Photochemistry in a box. Photochemical reactions of molecules entrapped in crystal lattices: mechanistic and exploratory organic photochemistry

Abstract

An exploration was made of the photochemical behavior in the crystalline state of a series of molecules we have previously studied in solution. The reactions studied fall into the categories of cyclohexenone rearrangements, reactions of di-{pi}-methane systems, and the behavior of a molecule giving a long-range phenyl migration in solution. The 4,4-diaryl-cyclohexenones differed from the solution behavior in giving the trans-bicyclic photoproducts without the cis isomers and the 3,4-diarylcyclohexenones.
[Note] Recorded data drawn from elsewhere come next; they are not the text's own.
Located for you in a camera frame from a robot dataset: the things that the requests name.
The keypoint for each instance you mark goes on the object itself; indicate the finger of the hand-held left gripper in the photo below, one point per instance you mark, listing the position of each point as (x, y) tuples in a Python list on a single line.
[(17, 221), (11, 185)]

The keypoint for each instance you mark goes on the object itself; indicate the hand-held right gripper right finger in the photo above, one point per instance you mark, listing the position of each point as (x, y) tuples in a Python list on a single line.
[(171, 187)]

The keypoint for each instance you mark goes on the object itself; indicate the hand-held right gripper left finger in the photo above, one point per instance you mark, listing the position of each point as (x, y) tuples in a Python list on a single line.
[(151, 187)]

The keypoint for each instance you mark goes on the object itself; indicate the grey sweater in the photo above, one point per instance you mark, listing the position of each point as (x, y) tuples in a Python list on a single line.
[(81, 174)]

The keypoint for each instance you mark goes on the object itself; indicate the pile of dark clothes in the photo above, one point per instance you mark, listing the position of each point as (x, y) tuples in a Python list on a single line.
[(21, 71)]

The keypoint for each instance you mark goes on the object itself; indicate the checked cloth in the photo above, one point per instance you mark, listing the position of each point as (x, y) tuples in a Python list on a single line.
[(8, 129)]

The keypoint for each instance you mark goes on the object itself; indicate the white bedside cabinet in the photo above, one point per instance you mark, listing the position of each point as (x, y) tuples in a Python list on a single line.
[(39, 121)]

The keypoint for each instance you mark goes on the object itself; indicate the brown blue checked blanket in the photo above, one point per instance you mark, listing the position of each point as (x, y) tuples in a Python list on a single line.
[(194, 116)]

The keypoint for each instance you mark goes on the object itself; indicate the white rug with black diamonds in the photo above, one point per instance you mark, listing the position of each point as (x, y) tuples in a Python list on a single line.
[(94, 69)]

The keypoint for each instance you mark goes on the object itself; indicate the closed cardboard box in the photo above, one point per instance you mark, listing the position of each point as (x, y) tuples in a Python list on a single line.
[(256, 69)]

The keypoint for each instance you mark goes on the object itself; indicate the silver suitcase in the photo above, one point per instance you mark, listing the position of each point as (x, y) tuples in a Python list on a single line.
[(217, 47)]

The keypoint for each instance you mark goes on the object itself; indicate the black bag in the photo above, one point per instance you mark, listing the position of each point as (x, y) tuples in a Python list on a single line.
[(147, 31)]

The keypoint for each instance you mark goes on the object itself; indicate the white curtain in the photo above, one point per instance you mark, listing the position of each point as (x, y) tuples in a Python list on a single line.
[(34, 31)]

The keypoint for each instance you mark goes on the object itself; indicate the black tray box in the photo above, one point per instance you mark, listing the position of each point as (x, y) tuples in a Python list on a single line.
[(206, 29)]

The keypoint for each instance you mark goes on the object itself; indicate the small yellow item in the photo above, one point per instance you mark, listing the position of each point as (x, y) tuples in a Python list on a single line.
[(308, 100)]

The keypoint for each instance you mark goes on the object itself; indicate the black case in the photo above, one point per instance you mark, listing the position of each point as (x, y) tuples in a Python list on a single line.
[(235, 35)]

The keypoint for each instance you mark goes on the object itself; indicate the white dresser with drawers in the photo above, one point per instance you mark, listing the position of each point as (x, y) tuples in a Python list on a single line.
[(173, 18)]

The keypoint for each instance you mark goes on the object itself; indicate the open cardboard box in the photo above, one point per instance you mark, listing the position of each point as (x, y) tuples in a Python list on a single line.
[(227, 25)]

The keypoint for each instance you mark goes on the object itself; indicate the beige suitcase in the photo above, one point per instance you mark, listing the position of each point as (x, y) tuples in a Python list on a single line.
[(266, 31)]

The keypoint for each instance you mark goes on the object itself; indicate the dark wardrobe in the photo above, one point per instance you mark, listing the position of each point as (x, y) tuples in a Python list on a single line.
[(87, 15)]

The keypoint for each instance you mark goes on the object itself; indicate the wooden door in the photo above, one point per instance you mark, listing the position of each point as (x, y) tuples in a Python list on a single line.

In the case of 4,5,5-triphenylcyclohexenone, the bicyclic photoproduct had inverted stereochemistry compared with solution and otherwise showed entirely different photochemistry than the usual solution cyclobutanone formation. The di-{pi}-methane systems gave rise to three types of behavior: (1) An intramolecular 2{sub {pi}} + 2{sub {pi}} cycloaddition between a dicyanovinyl and a phenyl group, (2) di-{pi}-methane reactivity but with reversed regioselectivity, and (3) cyclopentene formation where the reactant has an additional vinyl group on the methane carbon. Finally, 1,1,5,5-tetraphenyl-3,3-dimethyl-1-penten-5-ol afforded five- and six-membered ring ethers rather that the solution phenyl migration. Solid-state quantum yields were determined with use of a newly designed apparatus. Several quantitative approaches for correlating solid-state reactivity to molecular geometry and crystalline constraints were devised.